▶ _The problem_
Retype all of the listing exactly, passing over any picture you find.

▶ _Dataset excerpt_
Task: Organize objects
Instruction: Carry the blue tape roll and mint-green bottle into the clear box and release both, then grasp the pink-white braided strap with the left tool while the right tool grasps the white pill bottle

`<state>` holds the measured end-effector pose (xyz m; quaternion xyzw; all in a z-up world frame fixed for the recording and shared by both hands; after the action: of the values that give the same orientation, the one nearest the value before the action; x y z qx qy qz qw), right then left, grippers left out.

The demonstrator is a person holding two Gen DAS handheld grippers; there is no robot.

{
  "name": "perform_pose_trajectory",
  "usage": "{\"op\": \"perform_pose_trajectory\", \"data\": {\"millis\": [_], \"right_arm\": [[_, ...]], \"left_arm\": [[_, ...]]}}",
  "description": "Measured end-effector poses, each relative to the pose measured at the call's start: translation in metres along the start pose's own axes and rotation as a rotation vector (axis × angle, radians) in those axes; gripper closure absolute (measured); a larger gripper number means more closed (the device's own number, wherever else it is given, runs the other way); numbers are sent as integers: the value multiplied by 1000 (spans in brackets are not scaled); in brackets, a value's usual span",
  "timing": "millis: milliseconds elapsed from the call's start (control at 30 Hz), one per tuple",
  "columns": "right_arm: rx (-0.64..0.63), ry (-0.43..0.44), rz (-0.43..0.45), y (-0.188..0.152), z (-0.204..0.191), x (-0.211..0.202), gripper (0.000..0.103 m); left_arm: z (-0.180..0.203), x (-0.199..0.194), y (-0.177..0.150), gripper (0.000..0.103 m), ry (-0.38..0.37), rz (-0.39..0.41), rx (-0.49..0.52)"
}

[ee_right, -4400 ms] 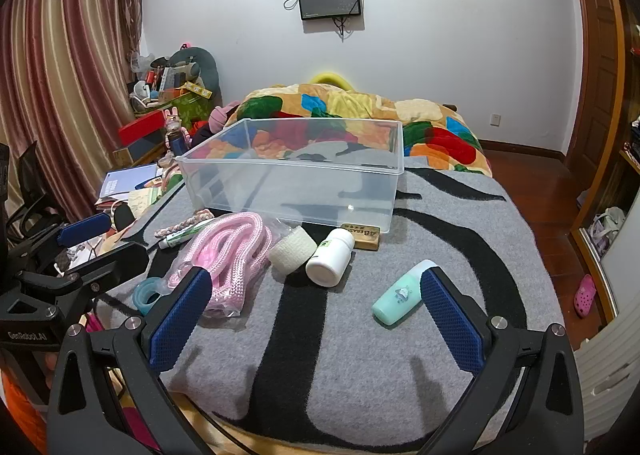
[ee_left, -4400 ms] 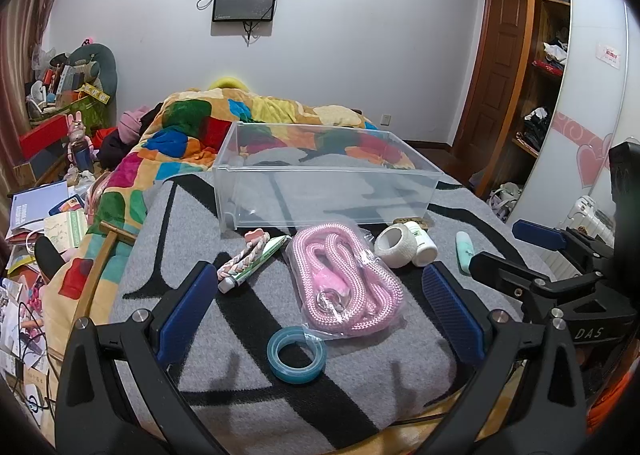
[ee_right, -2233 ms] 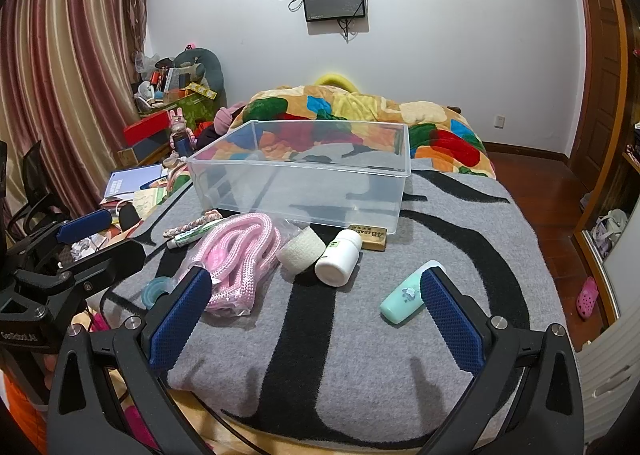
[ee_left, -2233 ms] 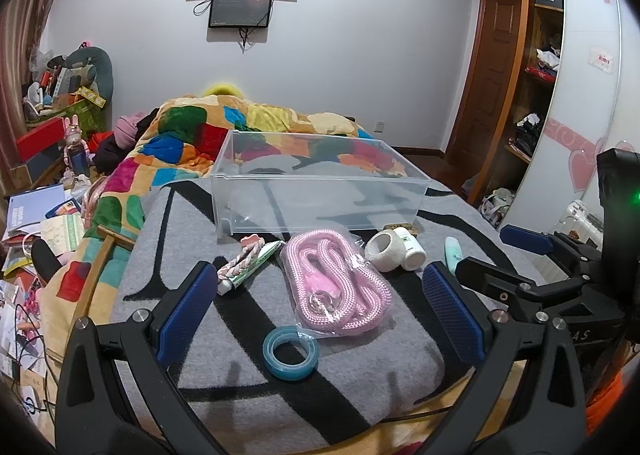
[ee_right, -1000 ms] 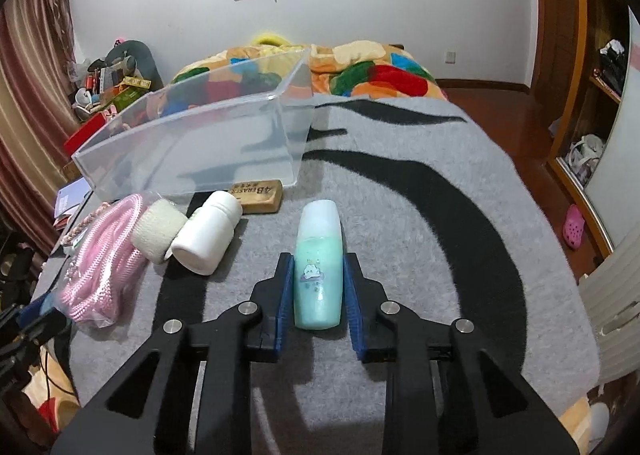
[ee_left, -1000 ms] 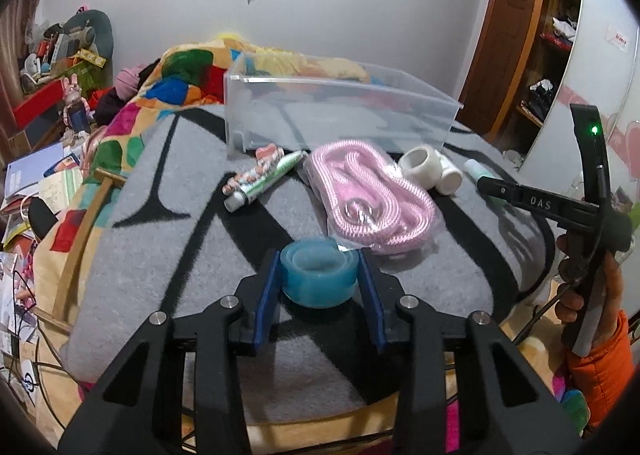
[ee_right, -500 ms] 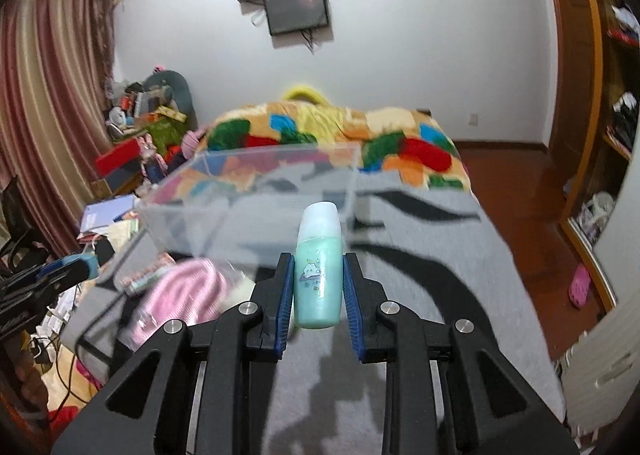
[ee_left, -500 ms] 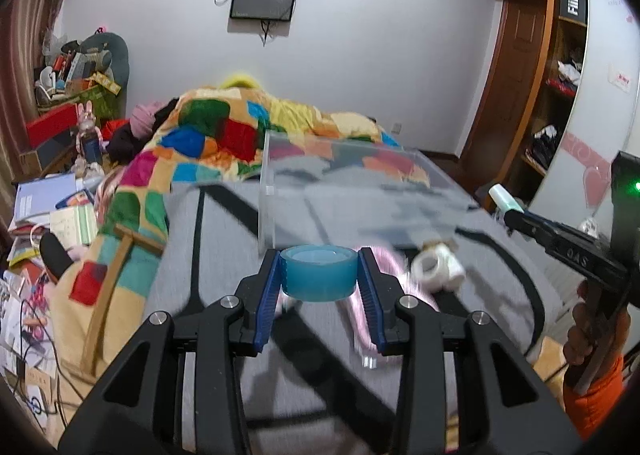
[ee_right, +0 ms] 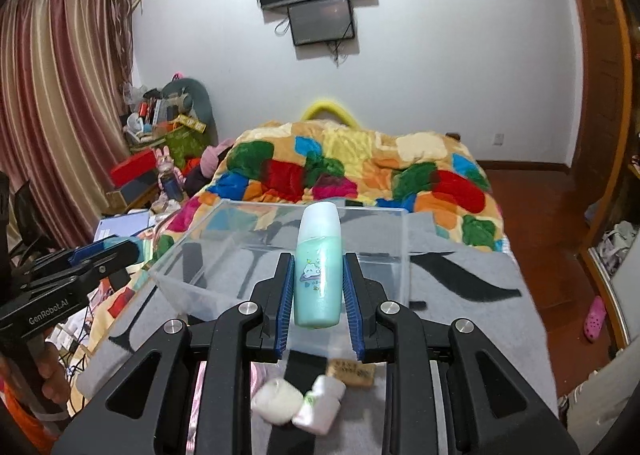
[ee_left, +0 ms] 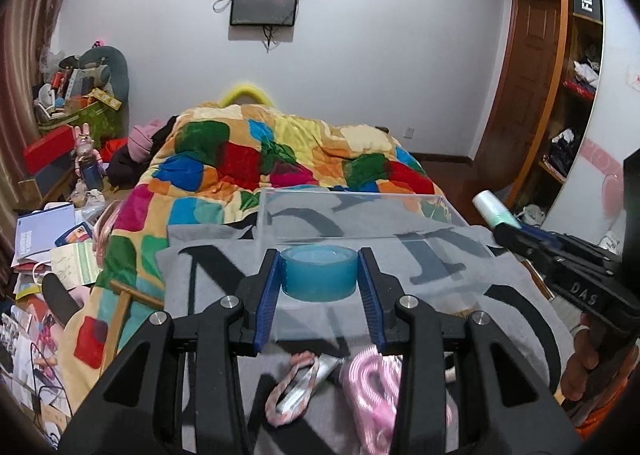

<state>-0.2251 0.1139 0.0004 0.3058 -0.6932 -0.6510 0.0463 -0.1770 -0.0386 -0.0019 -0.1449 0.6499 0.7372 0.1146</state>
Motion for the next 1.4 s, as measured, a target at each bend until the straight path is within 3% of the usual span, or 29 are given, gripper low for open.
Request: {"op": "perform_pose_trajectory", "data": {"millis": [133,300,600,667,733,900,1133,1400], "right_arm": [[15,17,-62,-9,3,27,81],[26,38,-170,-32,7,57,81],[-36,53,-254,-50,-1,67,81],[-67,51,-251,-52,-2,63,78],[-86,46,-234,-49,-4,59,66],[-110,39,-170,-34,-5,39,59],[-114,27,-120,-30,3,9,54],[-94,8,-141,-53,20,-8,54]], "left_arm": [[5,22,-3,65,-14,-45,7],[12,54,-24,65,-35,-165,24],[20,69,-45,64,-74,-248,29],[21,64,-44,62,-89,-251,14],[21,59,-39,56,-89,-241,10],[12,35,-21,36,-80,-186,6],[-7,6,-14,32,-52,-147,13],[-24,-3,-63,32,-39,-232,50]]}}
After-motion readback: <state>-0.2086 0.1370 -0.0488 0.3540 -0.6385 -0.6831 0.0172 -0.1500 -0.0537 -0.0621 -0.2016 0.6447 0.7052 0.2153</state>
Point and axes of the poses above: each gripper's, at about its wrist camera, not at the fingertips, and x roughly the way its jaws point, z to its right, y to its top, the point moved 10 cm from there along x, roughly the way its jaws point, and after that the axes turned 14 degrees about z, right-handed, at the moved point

▶ _Expected answer_
Task: Organize objects
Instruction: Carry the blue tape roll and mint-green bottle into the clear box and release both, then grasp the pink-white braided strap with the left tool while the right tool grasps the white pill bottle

`<state>` holds the measured end-effector pose (xyz m; quaternion xyzw; all in a z-up world frame fixed for the recording and shared by both hands; after the action: of the values that give the same orientation, the one nearest the value before the action; x y z qx qy qz qw), right then left, grippers left out.

The demonstrator is a person holding two Gen DAS handheld grippers; there is no robot.

{
  "name": "perform_pose_trajectory",
  "usage": "{\"op\": \"perform_pose_trajectory\", \"data\": {\"millis\": [_], \"right_arm\": [[_, ...]], \"left_arm\": [[_, ...]]}}",
  "description": "Measured end-effector poses, each relative to the pose measured at the call's start: translation in metres along the start pose's own axes and rotation as a rotation vector (axis × angle, radians) in those axes; gripper closure absolute (measured); a larger gripper number means more closed (the device's own number, wherever else it is given, runs the other way); numbers are sent as integers: the value multiplied by 1000 (spans in brackets are not scaled); in brackets, a value's usual span",
  "timing": "millis: milliseconds elapsed from the call's start (control at 30 Hz), one per tuple",
  "columns": "right_arm: rx (-0.64..0.63), ry (-0.43..0.44), rz (-0.43..0.45), y (-0.188..0.152), z (-0.204..0.191), x (-0.211..0.202), gripper (0.000..0.103 m); left_arm: z (-0.180..0.203), x (-0.199..0.194), y (-0.177..0.150), gripper (0.000..0.103 m), ry (-0.38..0.37), rz (-0.39..0.41), rx (-0.49..0.52)"
}

[ee_right, -4400 ms] 
[ee_left, -4400 ms] 
[ee_right, -2233 ms] 
[ee_left, -2233 ms] 
[ee_right, -1000 ms] 
[ee_left, -1000 ms] 
[ee_right, -500 ms] 
[ee_left, -500 ms] 
[ee_right, +0 ms] 
[ee_left, +0 ms] 

<state>-0.2251 0.1139 0.0004 0.3058 -0.6932 -0.6510 0.0463 -0.1770 -0.0386 -0.0019 -0.1449 0.6499 0.7372 0.1146</state>
Motion for the next 1.4 s, as measured, a target at each bend until the straight path is within 3% of the usual span, or 29 are given, gripper low for open.
Request: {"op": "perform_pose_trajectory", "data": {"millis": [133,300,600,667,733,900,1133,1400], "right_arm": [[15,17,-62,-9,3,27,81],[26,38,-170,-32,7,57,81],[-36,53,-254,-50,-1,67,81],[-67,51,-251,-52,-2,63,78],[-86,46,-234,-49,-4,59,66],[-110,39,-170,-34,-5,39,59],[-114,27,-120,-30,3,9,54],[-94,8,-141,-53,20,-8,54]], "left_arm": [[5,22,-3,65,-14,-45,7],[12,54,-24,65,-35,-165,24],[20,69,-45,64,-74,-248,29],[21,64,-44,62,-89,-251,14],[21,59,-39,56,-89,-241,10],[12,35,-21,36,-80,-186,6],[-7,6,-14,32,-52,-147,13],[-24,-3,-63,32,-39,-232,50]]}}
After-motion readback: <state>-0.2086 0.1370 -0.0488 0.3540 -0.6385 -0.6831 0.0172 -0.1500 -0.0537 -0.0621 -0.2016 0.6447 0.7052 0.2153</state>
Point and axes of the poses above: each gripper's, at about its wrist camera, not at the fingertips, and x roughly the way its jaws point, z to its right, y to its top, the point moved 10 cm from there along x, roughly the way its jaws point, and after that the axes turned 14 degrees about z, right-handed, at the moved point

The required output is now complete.